For the most part, I am pretty independent. I do have coworkers who have been in the field for years and are considered “seasoned techs,” so if I have any questions about anything, I’ll usually go to them first. If they’re not available, I’ll go to the radiologist to discuss what I need assistance with. We are procedure-heavy where I currently work, so we collaborate a lot with physician assistants and radiologists.
One thing that was really important to me after graduating was to find a job where I could do everything I learned. I do kidney, liver, pediatric, breast, and obstetric scans. While it’s the same kind of pattern scanning patients, it’s a new exam every time.
What do you love about your job?
I love the structure and organization of scanning. It’s kind of an art; you want to get the most picture-perfect, textbook image. Sometimes that’s not possible, but you really work hard for it, because you want it to be diagnostic for the radiologist. My favorite thing is getting a satisfying picture for my radiologist so we can get the best answers for the patient.
Do you have a favorite type of scan?
I love, love, love liver dopplers! There is something satisfying about successfully getting a waveform with information like velocity and waveform morphology in different vessels throughout the liver. I love abdominal and vascular ultrasound, and it’s a more challenging exam that combines both.
What is most challenging about your job?
It’s challenging being so new. Even though three years of clinical exposure seems like a lot, there is still so much to learn, especially in the first year as a new grad. The University of Iowa made me feel very confident and prepared, but I now have a responsibility to the patient that I didn’t have as a student. I don’t have a preceptor I can run to with questions. It’s a lot of pressure.
But even as a seasoned tech, I think you can overlook things if you’re too confident. So even then, I think one of the challenges could be the same—just being responsible for the patient outcome.
What advice would you give to someone considering this career?
Something I didn't know before is how ergonomics is so, so important in this field. In ultrasound specifically, I didn't realize how much force is needed on your body to get the best images. Within the last few years, ergonomics became more of a “thing,” but prior to then, you would see a lot of seasoned techs who have a lot of work-related injuries. But the diagnostic medical sonography program through the University of Iowa wanted to reduce those numbers and began educating us that it’s a lot on your body, so you have to take ergonomics seriously.

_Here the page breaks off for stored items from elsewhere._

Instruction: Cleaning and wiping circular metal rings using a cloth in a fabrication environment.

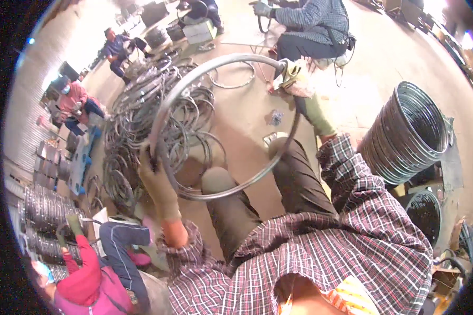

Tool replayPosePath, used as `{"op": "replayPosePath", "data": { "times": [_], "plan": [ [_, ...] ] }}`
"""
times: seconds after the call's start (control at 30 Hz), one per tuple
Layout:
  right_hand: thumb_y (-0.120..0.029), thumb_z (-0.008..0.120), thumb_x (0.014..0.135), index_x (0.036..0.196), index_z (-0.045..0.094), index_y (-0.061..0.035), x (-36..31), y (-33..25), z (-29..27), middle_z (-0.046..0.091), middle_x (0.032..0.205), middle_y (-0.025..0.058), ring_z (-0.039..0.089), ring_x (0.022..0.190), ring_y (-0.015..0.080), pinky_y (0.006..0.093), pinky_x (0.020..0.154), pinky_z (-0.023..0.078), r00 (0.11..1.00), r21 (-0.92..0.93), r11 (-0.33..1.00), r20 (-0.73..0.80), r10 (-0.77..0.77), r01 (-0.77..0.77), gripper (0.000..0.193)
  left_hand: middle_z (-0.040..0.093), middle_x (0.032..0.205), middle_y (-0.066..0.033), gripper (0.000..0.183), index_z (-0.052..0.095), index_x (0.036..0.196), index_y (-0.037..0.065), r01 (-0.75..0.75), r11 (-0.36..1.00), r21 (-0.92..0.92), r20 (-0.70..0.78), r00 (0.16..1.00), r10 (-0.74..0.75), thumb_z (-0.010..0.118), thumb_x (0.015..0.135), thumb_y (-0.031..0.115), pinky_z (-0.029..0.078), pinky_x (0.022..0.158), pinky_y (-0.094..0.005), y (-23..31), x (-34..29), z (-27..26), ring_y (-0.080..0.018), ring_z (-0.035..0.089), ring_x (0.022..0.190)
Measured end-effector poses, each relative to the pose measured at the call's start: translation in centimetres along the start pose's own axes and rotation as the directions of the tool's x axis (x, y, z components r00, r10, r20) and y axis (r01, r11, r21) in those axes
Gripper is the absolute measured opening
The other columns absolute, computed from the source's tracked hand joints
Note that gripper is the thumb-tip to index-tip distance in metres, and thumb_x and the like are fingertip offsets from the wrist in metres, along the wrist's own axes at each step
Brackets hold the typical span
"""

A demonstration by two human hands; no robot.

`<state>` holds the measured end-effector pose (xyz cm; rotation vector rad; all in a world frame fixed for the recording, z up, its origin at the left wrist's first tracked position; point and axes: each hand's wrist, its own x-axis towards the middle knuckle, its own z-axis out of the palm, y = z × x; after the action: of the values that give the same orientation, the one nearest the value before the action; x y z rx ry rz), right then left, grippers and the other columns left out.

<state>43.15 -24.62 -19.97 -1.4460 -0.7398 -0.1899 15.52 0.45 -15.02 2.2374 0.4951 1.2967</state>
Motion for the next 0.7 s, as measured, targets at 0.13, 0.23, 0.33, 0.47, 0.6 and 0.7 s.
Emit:
{"op": "replayPosePath", "data": {
  "times": [0.13,0.23,0.33,0.47,0.6,0.7],
  "plan": [
    [-0.018,0.067,0.084,0.106,0.066,-0.0021,3.2,-8.7,-1.8,0.068,0.08,0.0077,0.064,0.065,0.0163,0.0298,0.065,0.052,0.999,0.097,0.995,0.041,0.018,-0.022,0.028,0.057,0.117,-0.0166,0.036,0.054,0.123,-0.001,-0.12,0.993,-0.012,-0.129,0.985,0.117,0.06,0.09,0.012,0.044,0.091,-0.039,4.0,-0.6,0.1,-0.0304,0.056,0.105],
    [-0.016,0.075,0.076,0.106,0.064,-0.0046,5.3,-14.3,-1.0,0.066,0.086,0.0065,0.065,0.077,0.0162,0.0285,0.067,0.052,0.93,-0.244,0.926,0.304,-0.209,0.288,0.034,0.054,0.121,-0.0184,0.038,0.055,0.123,0.001,-0.222,0.973,-0.068,-0.132,0.968,0.212,0.062,0.089,0.016,0.043,0.094,-0.0418,6.7,0.8,1.1,-0.0343,0.052,0.111],
    [-0.033,0.08,0.067,0.121,0.058,-0.0057,5.9,-15.9,0.7,0.065,0.088,0.0148,0.066,0.081,0.0252,0.0346,0.074,0.051,0.735,-0.529,0.51,0.502,-0.456,0.678,0.065,0.06,0.109,-0.0191,0.038,0.056,0.12,0.002,-0.422,0.903,-0.083,0.029,0.904,0.425,0.064,0.089,0.022,0.047,0.086,-0.0409,10.7,4.4,4.1,-0.0353,0.059,0.099],
    [-0.039,0.072,0.078,0.124,0.057,-0.0049,6.7,-11.7,0.5,0.065,0.111,0.0161,0.066,0.089,0.0312,0.0393,0.074,0.053,0.661,-0.277,0.601,0.368,-0.654,0.75,0.059,0.064,0.089,-0.0181,0.033,0.059,0.112,0.006,-0.397,0.909,0.127,0.193,0.909,0.37,0.066,0.088,0.028,0.051,0.07,-0.0408,10.2,6.3,5.7,-0.0364,0.064,0.08],
    [-0.021,0.07,0.081,0.123,0.057,-0.0022,5.0,-5.9,-2.6,0.066,0.106,0.0155,0.063,0.097,0.0293,0.0369,0.088,0.05,0.814,0.014,0.822,0.133,-0.565,0.569,0.048,0.066,0.086,-0.018,0.029,0.061,0.107,0.007,-0.361,0.928,0.095,0.151,0.926,0.345,0.061,0.092,0.033,0.05,0.064,-0.0439,13.3,6.3,6.7,-0.0385,0.065,0.077],
    [-0.007,0.065,0.081,0.113,0.065,-0.0068,4.2,-2.7,-6.4,0.066,0.105,0.0105,0.063,0.1,0.0246,0.0356,0.09,0.05,0.608,-0.5,0.434,0.259,-0.751,0.749,0.032,0.066,0.089,-0.0191,0.03,0.062,0.108,0.007,-0.389,0.904,0.179,0.181,0.916,0.358,0.059,0.093,0.034,0.05,0.065,-0.0452,13.3,6.5,6.7,-0.0396,0.064,0.08]
  ]
}}
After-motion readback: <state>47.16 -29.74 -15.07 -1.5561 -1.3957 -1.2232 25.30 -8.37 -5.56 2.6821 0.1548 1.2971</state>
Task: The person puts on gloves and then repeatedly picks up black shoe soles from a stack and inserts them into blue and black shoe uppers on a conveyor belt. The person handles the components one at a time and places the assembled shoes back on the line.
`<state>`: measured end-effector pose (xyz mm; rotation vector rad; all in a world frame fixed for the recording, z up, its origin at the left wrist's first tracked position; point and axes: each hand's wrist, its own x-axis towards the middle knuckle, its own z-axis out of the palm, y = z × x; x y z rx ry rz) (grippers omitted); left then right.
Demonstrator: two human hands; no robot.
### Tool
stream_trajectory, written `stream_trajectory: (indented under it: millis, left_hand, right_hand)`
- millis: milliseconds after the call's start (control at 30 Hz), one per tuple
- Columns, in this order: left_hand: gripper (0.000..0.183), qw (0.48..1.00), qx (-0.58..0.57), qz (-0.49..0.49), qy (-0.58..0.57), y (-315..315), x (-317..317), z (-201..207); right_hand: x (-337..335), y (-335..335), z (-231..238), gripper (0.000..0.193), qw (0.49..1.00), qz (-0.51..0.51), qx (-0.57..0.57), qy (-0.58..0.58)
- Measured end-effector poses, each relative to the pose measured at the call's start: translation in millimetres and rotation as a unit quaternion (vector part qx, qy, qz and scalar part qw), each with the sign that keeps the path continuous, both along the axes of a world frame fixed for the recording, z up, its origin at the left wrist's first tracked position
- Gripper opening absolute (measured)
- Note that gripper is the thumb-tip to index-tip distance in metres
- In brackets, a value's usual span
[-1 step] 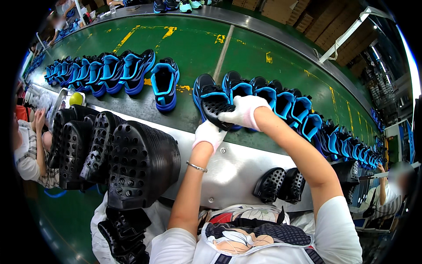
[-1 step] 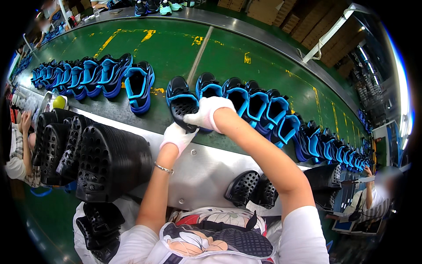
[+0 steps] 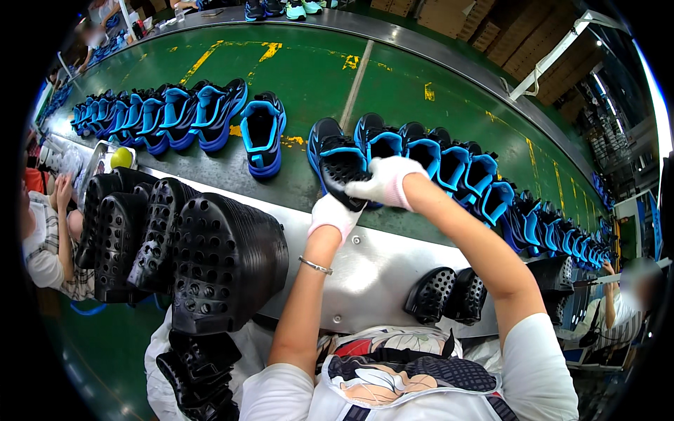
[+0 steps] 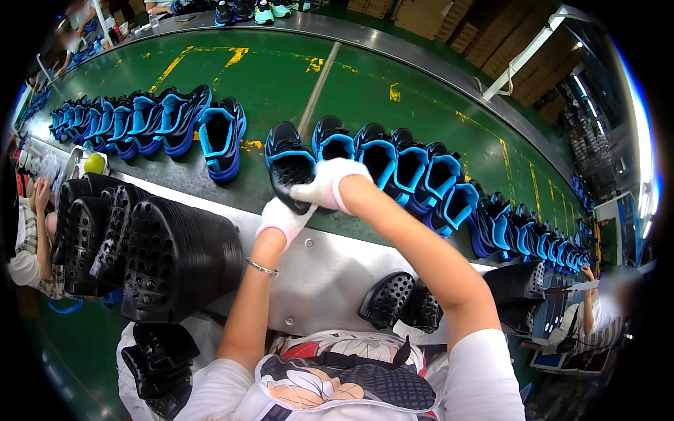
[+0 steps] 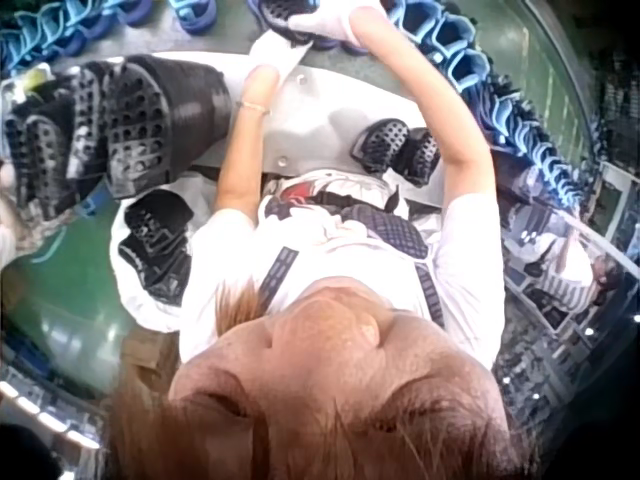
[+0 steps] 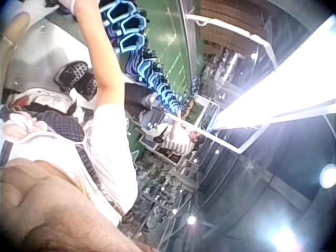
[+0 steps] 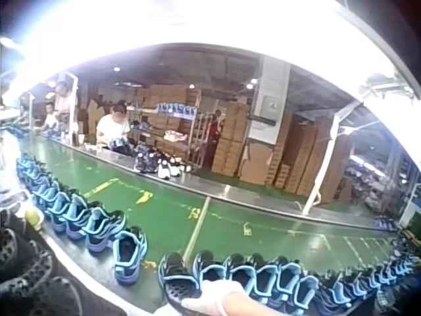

The biggest takeaway that I got specifically from our program was that it’s not important just to get the “prettiest” picture. It’s important to get the picture that’s diagnostic for our patients.
Todd Woods [BSDMS, RDMS, RVT, RT(R)] said we should treat each patient like they’re our own grandma. It’s easy to get caught up in getting your protocol images, but if you treat your patients like they’re a loved one, that will motivate you to look for the problem, too.